Exercise prompt:
Among the lines of the material, copy those that hold the string "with".

Data below:
┄┄┄┄┄┄┄┄┄┄┄┄┄┄┄┄┄┄┄┄
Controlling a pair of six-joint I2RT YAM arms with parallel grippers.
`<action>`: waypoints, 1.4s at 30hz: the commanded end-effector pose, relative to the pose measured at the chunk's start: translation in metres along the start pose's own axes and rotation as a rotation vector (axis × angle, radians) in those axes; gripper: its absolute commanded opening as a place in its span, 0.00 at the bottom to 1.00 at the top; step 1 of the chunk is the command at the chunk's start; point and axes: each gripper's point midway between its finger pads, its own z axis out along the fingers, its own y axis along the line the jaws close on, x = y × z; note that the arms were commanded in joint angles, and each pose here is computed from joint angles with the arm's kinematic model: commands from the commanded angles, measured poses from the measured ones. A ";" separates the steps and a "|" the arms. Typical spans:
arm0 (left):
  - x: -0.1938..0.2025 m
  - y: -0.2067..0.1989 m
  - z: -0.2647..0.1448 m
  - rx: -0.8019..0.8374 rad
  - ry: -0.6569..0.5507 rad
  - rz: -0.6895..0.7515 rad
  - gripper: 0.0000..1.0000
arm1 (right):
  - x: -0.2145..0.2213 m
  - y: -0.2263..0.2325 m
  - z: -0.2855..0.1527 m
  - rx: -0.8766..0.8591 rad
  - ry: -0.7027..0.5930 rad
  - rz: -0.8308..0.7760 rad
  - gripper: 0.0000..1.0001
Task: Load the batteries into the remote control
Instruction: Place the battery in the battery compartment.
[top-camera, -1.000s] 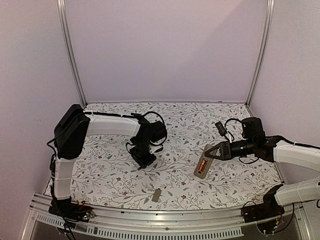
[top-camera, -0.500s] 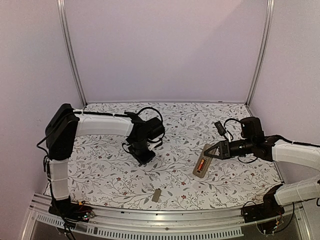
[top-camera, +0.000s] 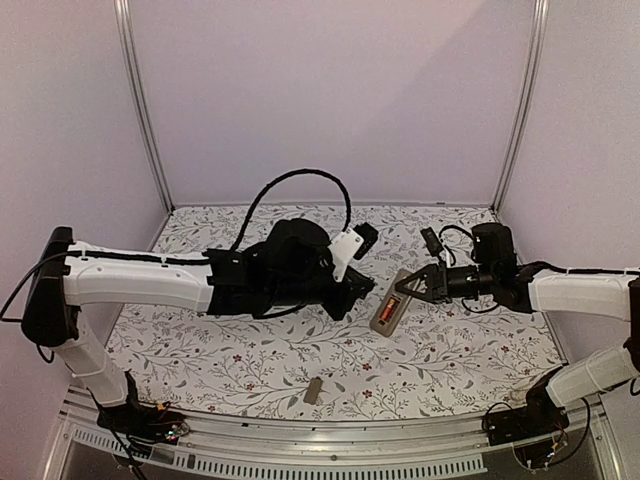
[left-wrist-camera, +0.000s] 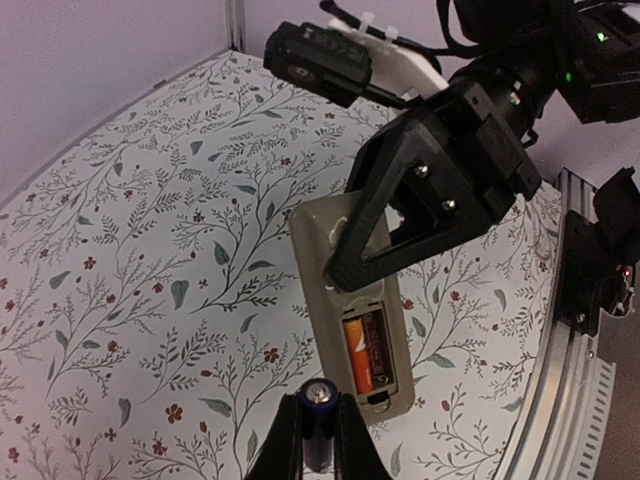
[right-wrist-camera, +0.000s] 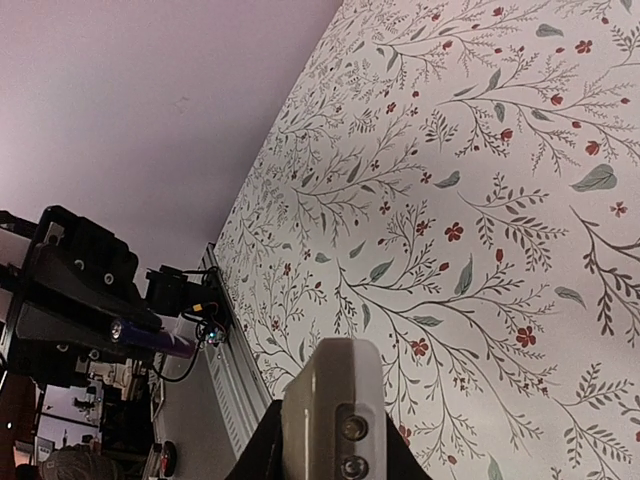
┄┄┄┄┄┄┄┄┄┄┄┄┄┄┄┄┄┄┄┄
Your response:
Controlling a pair of six-joint I2RT YAM arms with parallel grippers.
`<action>`: waypoints, 1.4s at 30hz: the commanded end-effector pose, relative to the pose measured at the chunk's start: translation in metres along the start pose's own axes and rotation as a rotation vector (axis × angle, radians) in those axes; gripper: its absolute commanded opening as a place in its span, 0.00 at the bottom to 1.00 at the top; step 1 of the chunk is the command at the chunk's start; point and axes: each gripper's point midway between its finger pads, its own z axis out along the fingers, its own y axis along the line the jaws close on, x = y × z; note that the arms were commanded in joint angles, and each pose here is computed from joint angles with the arm's kinematic model: commands from the commanded angles, measured poses from the measured ones. A ";" separates the steps and a "|" the arms. Typical spans:

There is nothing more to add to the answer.